GUATEMALA CITY – New Guatemalan President Alvaro Colom built his reputation on helping the country’s marginalized Maya Indians.
And when he officially took office last month, he ordered that a new tourist park be created at the site of one of the world’s largest pyramids built by the country’s dominant indigenous group.
Colom vowed he would lift the Mirador archaeological site out of the hands of drug traffickers and poachers.
The ruins, located in the north of the country and some three times the size of the popular Tikal site, formed an integral part of Colom’s inauguration address to the nation, Jan. 14 (NT, Jan. 18).
He pledged to create a site more accessible to tourists and spur development in a region blighted by regional drug trade.
Due largely to Mirador’s remote location – it can be reached only by helicopter or by a two-day trek through thick jungle – the ruins have gradually been swallowed up by the Peten jungle and rendered inaccessible to most tourists.
“Among the structures is the world’s most massive pyramid and I think it even beats the Egyptian’s (pyramids) by about a meter,” Colom told a media gathering. “Two years ago it was discovered that (the site) has 42 kilometers of Maya pyramids, with which we could make a gigantic park that conserves the Petenera jungle.”
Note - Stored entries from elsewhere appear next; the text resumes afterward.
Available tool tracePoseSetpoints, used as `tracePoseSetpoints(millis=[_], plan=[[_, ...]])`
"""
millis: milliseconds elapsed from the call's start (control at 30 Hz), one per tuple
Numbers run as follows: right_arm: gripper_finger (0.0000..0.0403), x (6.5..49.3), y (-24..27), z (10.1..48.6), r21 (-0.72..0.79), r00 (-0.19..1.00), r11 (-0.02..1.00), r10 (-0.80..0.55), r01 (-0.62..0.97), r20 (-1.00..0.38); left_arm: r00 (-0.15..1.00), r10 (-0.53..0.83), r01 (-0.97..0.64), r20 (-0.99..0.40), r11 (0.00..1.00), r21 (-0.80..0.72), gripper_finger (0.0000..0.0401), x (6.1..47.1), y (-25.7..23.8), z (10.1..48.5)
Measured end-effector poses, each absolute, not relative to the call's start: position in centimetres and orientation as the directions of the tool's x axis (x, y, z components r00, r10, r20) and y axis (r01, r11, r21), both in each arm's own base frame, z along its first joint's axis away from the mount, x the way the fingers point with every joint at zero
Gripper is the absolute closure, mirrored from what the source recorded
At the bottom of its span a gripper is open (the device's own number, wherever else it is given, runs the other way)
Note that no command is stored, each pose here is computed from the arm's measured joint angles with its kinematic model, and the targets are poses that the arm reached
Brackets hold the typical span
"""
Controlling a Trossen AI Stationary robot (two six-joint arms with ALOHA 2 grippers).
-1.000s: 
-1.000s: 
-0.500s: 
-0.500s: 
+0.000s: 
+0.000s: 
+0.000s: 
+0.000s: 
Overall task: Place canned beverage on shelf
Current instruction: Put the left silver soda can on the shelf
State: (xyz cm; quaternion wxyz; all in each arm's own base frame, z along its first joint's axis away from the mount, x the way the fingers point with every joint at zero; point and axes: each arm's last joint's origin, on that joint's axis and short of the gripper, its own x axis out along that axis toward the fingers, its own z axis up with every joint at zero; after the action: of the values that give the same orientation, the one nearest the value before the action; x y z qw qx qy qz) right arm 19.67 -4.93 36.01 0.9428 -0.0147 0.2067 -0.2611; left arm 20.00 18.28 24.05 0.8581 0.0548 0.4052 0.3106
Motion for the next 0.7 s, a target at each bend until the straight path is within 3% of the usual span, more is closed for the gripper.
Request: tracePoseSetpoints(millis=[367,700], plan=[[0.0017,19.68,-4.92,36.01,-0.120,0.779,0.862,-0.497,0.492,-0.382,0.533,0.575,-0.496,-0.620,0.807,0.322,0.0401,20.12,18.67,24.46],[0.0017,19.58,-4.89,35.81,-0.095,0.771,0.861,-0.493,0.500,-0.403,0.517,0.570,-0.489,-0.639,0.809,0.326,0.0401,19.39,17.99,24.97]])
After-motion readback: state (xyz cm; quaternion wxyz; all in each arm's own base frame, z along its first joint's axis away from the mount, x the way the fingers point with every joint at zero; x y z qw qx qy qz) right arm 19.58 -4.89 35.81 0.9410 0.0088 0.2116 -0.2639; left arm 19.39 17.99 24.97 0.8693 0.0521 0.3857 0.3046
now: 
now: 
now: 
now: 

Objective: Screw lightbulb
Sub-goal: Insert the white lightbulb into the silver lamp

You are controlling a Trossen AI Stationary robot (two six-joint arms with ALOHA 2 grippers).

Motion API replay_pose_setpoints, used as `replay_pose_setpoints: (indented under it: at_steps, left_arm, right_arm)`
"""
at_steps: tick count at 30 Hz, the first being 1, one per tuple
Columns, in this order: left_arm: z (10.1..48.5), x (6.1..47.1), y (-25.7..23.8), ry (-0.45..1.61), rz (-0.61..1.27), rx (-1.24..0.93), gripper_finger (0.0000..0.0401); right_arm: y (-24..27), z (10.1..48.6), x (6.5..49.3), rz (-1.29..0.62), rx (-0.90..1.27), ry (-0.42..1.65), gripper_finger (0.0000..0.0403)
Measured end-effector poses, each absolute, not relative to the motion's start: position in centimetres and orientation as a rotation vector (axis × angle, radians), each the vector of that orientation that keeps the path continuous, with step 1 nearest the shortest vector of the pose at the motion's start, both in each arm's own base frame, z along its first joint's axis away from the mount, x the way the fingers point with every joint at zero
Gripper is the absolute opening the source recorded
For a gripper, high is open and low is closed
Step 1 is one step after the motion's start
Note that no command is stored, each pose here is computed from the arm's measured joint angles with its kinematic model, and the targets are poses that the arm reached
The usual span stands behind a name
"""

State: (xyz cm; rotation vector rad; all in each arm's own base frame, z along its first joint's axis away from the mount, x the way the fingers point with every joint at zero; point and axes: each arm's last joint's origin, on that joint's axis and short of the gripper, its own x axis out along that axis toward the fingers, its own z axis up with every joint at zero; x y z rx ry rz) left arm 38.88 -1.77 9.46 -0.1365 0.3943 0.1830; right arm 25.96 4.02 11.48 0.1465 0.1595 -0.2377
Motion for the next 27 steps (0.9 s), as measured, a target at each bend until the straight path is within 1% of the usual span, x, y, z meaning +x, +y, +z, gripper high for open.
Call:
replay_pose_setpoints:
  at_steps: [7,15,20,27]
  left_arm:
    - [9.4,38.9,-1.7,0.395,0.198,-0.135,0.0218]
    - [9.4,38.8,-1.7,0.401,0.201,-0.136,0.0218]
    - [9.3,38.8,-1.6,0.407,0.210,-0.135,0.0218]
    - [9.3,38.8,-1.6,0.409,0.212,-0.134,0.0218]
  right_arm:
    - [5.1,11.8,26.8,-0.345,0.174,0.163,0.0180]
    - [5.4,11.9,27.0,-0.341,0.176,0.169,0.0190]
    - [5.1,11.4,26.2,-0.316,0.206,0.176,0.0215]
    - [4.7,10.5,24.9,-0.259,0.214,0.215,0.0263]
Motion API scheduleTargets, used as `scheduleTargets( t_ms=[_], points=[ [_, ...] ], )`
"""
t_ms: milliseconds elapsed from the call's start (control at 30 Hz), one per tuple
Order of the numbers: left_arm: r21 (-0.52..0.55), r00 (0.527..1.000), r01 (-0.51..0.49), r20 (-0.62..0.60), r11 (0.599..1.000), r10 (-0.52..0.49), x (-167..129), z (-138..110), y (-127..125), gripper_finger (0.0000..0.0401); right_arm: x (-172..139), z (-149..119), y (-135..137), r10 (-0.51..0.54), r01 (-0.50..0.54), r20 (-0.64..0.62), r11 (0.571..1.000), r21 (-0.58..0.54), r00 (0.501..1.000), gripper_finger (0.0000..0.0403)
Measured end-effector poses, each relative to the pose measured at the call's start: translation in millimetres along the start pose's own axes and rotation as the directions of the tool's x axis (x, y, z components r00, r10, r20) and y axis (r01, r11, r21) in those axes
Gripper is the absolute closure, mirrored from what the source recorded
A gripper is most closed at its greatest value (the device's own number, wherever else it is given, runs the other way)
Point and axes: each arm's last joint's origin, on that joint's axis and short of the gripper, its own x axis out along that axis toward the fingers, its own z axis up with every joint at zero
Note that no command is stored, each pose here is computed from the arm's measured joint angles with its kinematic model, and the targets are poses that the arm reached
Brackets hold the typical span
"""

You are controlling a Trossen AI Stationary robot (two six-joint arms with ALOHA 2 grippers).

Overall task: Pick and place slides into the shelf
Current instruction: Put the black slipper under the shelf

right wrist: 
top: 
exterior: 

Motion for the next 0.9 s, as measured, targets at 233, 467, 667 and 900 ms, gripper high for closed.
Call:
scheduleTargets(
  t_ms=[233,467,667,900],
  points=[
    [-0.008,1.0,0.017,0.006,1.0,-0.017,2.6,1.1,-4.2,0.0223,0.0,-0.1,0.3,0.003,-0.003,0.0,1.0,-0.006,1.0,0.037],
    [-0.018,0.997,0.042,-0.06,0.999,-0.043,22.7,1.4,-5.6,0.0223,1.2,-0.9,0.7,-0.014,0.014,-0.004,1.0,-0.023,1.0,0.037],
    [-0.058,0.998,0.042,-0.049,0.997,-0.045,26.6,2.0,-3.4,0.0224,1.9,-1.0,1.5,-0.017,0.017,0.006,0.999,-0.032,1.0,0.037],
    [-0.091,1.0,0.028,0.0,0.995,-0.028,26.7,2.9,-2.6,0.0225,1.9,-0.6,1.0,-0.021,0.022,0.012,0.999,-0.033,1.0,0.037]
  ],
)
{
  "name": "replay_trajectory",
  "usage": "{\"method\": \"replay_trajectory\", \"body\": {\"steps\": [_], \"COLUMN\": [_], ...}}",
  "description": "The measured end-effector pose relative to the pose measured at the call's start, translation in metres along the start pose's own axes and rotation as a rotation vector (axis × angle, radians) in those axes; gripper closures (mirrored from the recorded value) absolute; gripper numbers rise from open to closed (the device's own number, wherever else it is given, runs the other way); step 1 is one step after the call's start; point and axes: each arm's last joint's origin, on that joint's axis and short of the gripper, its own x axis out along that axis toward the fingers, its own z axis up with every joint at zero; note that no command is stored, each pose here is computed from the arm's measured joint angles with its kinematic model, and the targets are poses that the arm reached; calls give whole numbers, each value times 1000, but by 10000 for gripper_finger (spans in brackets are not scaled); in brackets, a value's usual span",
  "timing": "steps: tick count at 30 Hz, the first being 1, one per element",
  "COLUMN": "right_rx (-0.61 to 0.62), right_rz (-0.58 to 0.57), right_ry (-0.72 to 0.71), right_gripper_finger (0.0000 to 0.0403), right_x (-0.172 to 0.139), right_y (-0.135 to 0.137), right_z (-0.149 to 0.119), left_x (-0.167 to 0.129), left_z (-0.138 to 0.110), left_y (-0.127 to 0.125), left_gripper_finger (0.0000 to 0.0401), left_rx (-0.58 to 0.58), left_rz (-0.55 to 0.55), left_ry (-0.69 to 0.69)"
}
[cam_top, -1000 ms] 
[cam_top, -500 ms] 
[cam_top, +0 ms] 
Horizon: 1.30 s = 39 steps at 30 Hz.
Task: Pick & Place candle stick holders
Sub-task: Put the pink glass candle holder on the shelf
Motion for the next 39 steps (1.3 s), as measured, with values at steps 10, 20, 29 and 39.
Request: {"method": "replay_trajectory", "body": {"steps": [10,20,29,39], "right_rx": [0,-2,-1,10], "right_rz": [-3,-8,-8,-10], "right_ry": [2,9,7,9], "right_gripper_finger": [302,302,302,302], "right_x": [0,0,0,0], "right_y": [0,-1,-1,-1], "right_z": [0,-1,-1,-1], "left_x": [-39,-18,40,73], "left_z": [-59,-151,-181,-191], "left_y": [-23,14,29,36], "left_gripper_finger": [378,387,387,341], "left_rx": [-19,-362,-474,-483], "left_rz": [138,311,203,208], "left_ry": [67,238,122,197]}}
The Global Heritage Fund (GHF), an international conservation group, had been pushing for a sustainable park at the site in a bid to stem deforestation. The World Wildlife Fund (WWF) says the area has lost 70% of its forest cover in the past decade. GHF claims the establishment of a preserve at Mirador is the last chance to protect the last remaining forests from “total environmental catastrophe.”
Colom points to the success of Tikal as a model for the Mirador project. Tikal has attracted some 12 million visitors and generated around $200m in tourism revenue.
Mirador is said to be home to the earliest pre-classic Maya archaeological sites in Central America, including La Danta, said to be the world’s largest.
The Maya mysteriously abandoned their cities of elaborate structures around 900. Experts have proposed a series of theories for the demise in an attempt to explain why, including climate change, disease, drought and warfare.
The announcement of plans for the park on the first day of his presidency follows years of work by Colom to persuade thousands of the country’s civil war refugees, the majority of them Maya, to return home after the conflict ended in 1996. He was ordained as an honorary Maya priest in recognition of his work.
Colom has become the first leftist president of Guatemala in more than 50 years, spreading hope among the marginalized Maya they can lift themselves out of poverty.
The country’s recent history was marked by brutal U.S.-backed military dictatorships and a 35-year civil war, which claimed the lives of some 200,000 mostly indigenous people.
Colom has promised to govern for the poor, though just one member of his Cabinet is of Maya decent.